=== What to do ===
An exact copy of the whole listing is required.

=== Data ===
--*--
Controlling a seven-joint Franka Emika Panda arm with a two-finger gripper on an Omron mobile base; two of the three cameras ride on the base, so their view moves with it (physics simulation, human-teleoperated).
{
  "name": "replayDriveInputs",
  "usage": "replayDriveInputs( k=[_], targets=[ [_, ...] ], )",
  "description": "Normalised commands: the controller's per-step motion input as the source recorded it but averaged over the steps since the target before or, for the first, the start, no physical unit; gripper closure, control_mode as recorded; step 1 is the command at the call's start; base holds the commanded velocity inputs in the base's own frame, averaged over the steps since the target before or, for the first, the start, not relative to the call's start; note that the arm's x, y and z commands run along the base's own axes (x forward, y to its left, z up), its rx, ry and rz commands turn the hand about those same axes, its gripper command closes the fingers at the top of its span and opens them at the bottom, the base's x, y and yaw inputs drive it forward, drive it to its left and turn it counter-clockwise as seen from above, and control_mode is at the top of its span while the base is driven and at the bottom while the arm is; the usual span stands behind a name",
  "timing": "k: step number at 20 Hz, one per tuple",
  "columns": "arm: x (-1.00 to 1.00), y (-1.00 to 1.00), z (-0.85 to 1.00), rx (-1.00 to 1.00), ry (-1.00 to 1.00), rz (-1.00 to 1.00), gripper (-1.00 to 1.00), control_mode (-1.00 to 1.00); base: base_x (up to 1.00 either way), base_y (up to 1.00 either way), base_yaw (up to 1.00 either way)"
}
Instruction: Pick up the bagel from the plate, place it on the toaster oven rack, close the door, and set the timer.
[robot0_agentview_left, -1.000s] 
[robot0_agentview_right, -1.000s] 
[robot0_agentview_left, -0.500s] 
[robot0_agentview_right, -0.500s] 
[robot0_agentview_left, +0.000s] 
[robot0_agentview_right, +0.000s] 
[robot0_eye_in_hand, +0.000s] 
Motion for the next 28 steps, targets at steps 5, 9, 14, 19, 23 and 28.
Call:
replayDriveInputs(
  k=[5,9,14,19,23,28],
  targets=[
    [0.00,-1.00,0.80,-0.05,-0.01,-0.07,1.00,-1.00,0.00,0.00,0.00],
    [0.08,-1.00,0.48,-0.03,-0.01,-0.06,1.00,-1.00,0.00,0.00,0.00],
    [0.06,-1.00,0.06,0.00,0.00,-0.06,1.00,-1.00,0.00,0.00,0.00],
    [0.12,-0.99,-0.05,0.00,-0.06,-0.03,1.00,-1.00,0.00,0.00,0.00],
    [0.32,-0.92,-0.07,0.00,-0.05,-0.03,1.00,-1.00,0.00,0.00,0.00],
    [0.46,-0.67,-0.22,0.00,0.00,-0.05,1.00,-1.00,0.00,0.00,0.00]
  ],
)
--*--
=== Answer below ===
Controlling a seven-joint Franka Emika Panda arm with a two-finger gripper on an Omron mobile base; two of the three cameras ride on the base, so their view moves with it (physics simulation, human-teleoperated).
{
  "name": "replayDriveInputs",
  "usage": "replayDriveInputs( k=[_], targets=[ [_, ...] ], )",
  "description": "Normalised commands: the controller's per-step motion input as the source recorded it but averaged over the steps since the target before or, for the first, the start, no physical unit; gripper closure, control_mode as recorded; step 1 is the command at the call's start; base holds the commanded velocity inputs in the base's own frame, averaged over the steps since the target before or, for the first, the start, not relative to the call's start; note that the arm's x, y and z commands run along the base's own axes (x forward, y to its left, z up), its rx, ry and rz commands turn the hand about those same axes, its gripper command closes the fingers at the top of its span and opens them at the bottom, the base's x, y and yaw inputs drive it forward, drive it to its left and turn it counter-clockwise as seen from above, and control_mode is at the top of its span while the base is driven and at the bottom while the arm is; the usual span stands behind a name",
  "timing": "k: step number at 20 Hz, one per tuple",
  "columns": "arm: x (-1.00 to 1.00), y (-1.00 to 1.00), z (-0.85 to 1.00), rx (-1.00 to 1.00), ry (-1.00 to 1.00), rz (-1.00 to 1.00), gripper (-1.00 to 1.00), control_mode (-1.00 to 1.00); base: base_x (up to 1.00 either way), base_y (up to 1.00 either way), base_yaw (up to 1.00 either way)"
}
Instruction: Pick up the bagel from the plate, place it on the toaster oven rack, close the door, and set the timer.
[robot0_agentview_left, -1.000s] 
[robot0_agentview_right, -1.000s] 
[robot0_agentview_left, -0.500s] 
[robot0_agentview_right, -0.500s] 
[robot0_agentview_left, +0.000s] 
[robot0_agentview_right, +0.000s] 
[robot0_eye_in_hand, +0.000s] 
Motion for the next 28 steps, targets at steps 5, 9, 14, 19, 23 and 28.
Call:
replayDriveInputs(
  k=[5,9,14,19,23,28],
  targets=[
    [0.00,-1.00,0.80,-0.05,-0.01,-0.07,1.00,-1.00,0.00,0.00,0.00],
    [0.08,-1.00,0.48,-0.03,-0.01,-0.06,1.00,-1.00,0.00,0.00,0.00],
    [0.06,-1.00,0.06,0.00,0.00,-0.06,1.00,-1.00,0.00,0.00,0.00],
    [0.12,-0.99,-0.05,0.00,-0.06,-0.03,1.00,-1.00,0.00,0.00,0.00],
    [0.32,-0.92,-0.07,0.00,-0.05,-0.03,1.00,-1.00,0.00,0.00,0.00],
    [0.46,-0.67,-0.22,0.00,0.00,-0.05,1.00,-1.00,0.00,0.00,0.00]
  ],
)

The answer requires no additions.